Report #44908
[bug\_fix] Postgres migration DDL lock contention \(CREATE INDEX blocking\)
Use CREATE INDEX CONCURRENTLY instead of CREATE INDEX. This builds the index without blocking reads or writes on the table, though it takes longer and uses more CPU/I/O. If the migration framework doesn't support it, run the command manually with CONCURRENTLY and skip the migration in the framework. Root cause: Standard CREATE INDEX requires SHARE lock on the table, blocking all writes \(INSERT/UPDATE/DELETE\) for the duration of the build, which can be hours on large tables.
Journey Context:
You deploy a Rails migration to add an index to a 500GB production table.
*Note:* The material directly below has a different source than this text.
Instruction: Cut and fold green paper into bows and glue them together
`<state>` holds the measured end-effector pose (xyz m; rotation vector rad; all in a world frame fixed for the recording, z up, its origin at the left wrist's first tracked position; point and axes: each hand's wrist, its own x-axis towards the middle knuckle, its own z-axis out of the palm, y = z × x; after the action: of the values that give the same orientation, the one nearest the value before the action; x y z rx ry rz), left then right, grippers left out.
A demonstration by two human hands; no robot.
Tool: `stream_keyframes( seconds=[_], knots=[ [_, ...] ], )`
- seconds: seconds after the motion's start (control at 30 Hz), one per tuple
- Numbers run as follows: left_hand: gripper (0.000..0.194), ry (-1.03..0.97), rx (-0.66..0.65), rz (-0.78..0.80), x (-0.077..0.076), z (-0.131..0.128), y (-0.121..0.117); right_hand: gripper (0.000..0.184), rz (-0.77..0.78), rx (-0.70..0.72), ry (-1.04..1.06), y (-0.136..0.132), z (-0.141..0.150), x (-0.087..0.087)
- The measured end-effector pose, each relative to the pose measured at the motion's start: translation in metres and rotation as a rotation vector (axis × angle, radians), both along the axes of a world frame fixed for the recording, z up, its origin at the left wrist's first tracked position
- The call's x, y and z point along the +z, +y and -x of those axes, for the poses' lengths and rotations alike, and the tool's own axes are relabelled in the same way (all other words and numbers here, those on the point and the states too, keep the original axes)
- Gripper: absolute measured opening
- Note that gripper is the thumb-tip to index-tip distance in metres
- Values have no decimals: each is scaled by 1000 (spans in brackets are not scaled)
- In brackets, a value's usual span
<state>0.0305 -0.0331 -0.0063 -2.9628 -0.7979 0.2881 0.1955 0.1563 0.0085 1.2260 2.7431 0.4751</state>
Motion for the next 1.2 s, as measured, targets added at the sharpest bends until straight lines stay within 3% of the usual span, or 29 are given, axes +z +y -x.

The migration starts and immediately your monitoring shows write latency spiking to 30 seconds and queues backing up. You check pg\_stat\_activity and see the CREATE INDEX command waiting for ShareLock, and all INSERT/UPDATE queries queued behind it in 'active' state waiting for the index build to finish. You realize the index build will take 4 hours based on staging tests, meaning 4 hours of write downtime. You immediately cancel the migration \(which rolls back, dropping the partial index\). You research and find CREATE INDEX CONCURRENTLY in the Postgres docs. You test it on staging and see it takes 20% longer but doesn't block writes. You run the command manually in production with CONCURRENTLY, monitor until completion, then mark the migration as applied in your schema\_migrations table. The index exists and zero downtime occurred.
⚠ Workarounds are unverified - always check before running. Confirmations show what worked for others, not a safety guarantee.